В тот раз, когда я выкладывал на стол Руслана Имрановича значок депутата, пришлось ждать. Нынче без всякой задержки пропустили к нему. Бледный до желтизны. Курит трубку. Я съехидничал, напомнив ему о судьбе союзного Съезда, спросил, получил ли он мою телеграмму. В ней говорилось об информационном вакууме, о том, что на местах ничего не знают о московских событиях. Сказал, что Верховному Совету нужна своя мощная радиостанция, иначе их никто не поддержит. Он, видимо, думал иначе. Он остановил мою филиппику: «Да ведь давал же я распоряжение! снова не выполнили…» В его голосе звучало раздражение: ходят, мол, тут всякие, учат… Я пожелал ему удачи. При выходе лоб в лоб столкнулся с Руцким. Генерал выглядел бодро и озабоченно, даже несколько торжественно. По-видимому, оба с Хасбулатовым нисколько не сомневались в победе. Ведь Закон был на их стороне, Верховный Совет действовал. Они ждали скорой поддержки с мест.
Но Россия молчала.
Бурлила Москва, а страна не обращала на Москву никакого внимания. Народ в глубинке, чтобы спасти законную власть, не ударил палец о палец. Почему? Да потому, во-первых, что парламент не родное изобретение! Потому еще, что Руцкой совсем недавно стоял на танке вместе с Ельциным. А еще потому, что депутаты во главе с Хасбулатовым сами дали Ельцину власть, ничем не ограниченную, что русский народ вообще не доверяет Москве. А, может, потому молчала Россия, что не знала, что происходит и, завороженный пением попцовских сирен, народ наш дремал после долгой большевистской бессонницы? Одни «роялисты» шумно спорили за бутылками…

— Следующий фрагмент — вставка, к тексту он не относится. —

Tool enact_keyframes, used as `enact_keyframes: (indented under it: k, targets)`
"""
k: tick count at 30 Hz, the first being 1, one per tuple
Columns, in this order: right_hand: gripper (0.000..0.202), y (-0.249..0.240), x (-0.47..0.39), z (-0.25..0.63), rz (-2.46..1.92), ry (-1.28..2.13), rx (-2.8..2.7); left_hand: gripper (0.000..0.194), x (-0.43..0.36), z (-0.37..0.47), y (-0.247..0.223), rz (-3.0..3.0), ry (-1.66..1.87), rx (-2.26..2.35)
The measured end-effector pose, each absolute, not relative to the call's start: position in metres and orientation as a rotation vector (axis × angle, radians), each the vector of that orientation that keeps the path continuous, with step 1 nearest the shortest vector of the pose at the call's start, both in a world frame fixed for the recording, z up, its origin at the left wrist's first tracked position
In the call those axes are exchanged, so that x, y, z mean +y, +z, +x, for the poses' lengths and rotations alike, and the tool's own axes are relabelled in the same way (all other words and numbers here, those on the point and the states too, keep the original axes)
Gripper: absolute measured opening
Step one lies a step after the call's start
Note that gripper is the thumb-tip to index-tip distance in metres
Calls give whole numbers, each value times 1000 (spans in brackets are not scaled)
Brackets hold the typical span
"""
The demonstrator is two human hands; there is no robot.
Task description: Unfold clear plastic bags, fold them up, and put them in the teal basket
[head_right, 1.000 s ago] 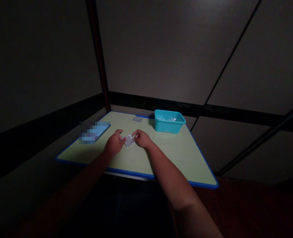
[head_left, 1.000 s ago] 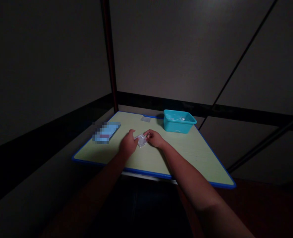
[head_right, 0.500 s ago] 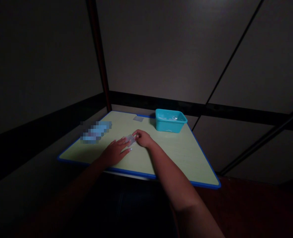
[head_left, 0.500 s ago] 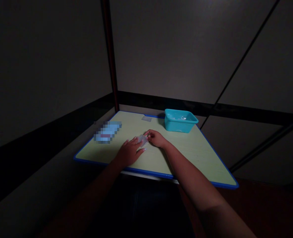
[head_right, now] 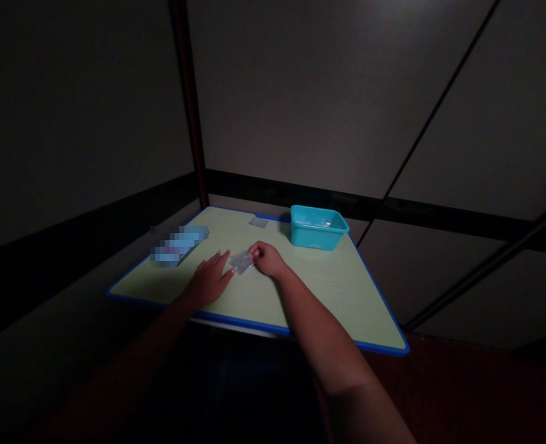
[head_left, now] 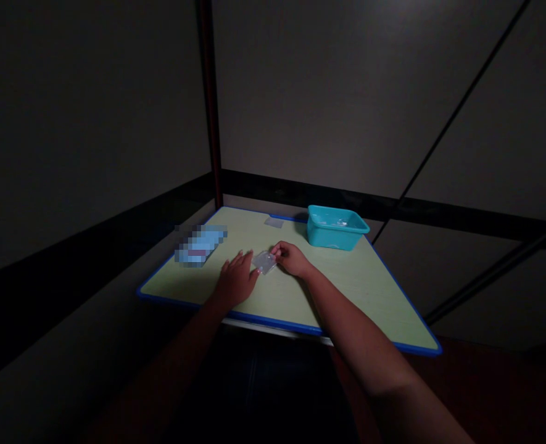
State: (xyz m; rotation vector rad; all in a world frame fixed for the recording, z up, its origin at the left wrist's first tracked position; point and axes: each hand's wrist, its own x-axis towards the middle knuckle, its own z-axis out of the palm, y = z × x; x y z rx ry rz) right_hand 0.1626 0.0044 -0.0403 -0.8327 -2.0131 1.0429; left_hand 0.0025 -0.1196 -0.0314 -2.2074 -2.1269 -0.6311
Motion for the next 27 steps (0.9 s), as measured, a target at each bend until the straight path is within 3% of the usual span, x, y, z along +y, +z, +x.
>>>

Пространство вокруг Дома Советов сжималось спиралью Бруно, и сердце тоже сжималось от самых гнусных предчувствий. Кольца стальной змеи, свернувшись вокруг собрания законодателей, не возмутили совесть демократических поборников правового государства. А что думала просвещенная Европа? Все еще казалось, что в мире есть честные люди, что вот-вот мы услышим их справедливый и гневный голос.
Вспомнился мне Фритц Пляйтген, работник одной крупной немецкой радиокомпании. Он дважды бывал у меня в деревне. Его передачи, насколько я знал, были объективны. Пляйтгена не оказалось в Москве. Другой немецкий телевизионщик взял с меня слово, что я никогда не буду использовать запись беседы.
(Ничего себе! Я-то думал, что западные корреспонденты давно ничего не боятся.) Спрашиваю:
— Согласны ли вы с тем, что указ Ельцина был антиконституционным?
— Да, — сказал немец.
— Скажите, а что бы сделал бундестаг, если бы господин Коль нарушил конституцию?
— Бундестаг обратился бы в Конституционный суд с запросом о соответствии канцлера занимаемой должности…
— Так же как у нас?
Мне объяснили, что было бы с Колем дальше, и я упрекнул западные средства информации в двойной морали. Немец слегка смутился и, чтобы выкрутиться, прочитал мне лекцию о Веймарской республике, о том, что Гитлер пришел к власти законным путем и прочее.
Другие мои попытки взывать к общественному мнению Запада были столь же наивны, как и бесплодны. Не помню, какого числа я долго и терпеливо торчал в приемной «Комсомольской правды». В надежде на срочную публикацию моего письма к Солженицыну два часа терпел хамовитую секретаршу. В кабинете редактора совещались. Наконец, отказали. Тогда я обратился к Александру Исаевичу через «Советскую Россию» (это было как раз перед ее закрытием). Не знаю, дошла ли публикация до А. И. Солженицына, но он не ответил на письмо ни тогда, ни позднее…
Среди защитников Дома Советов прошел слух: на шестнадцатом этаже начала, наконец, работать депутатская радиостанция. Пешком поднимаюсь на верхотуру. Ни верхотура, ни тамошняя аппаратура особого оптимизма не вызвали. Но я взял у Сергея Лыкошина микрофон, сказал что-то в защиту депутатского съезда и прочитал свой сыроватый экспромт, написанный около известного министерства:
Кто, кроме степашинских и примаковских ребят, слыхал эту радиостанцию? Наверное, никто. Зато лживые, с придыханием голоса на всех языках обрабатывали планету.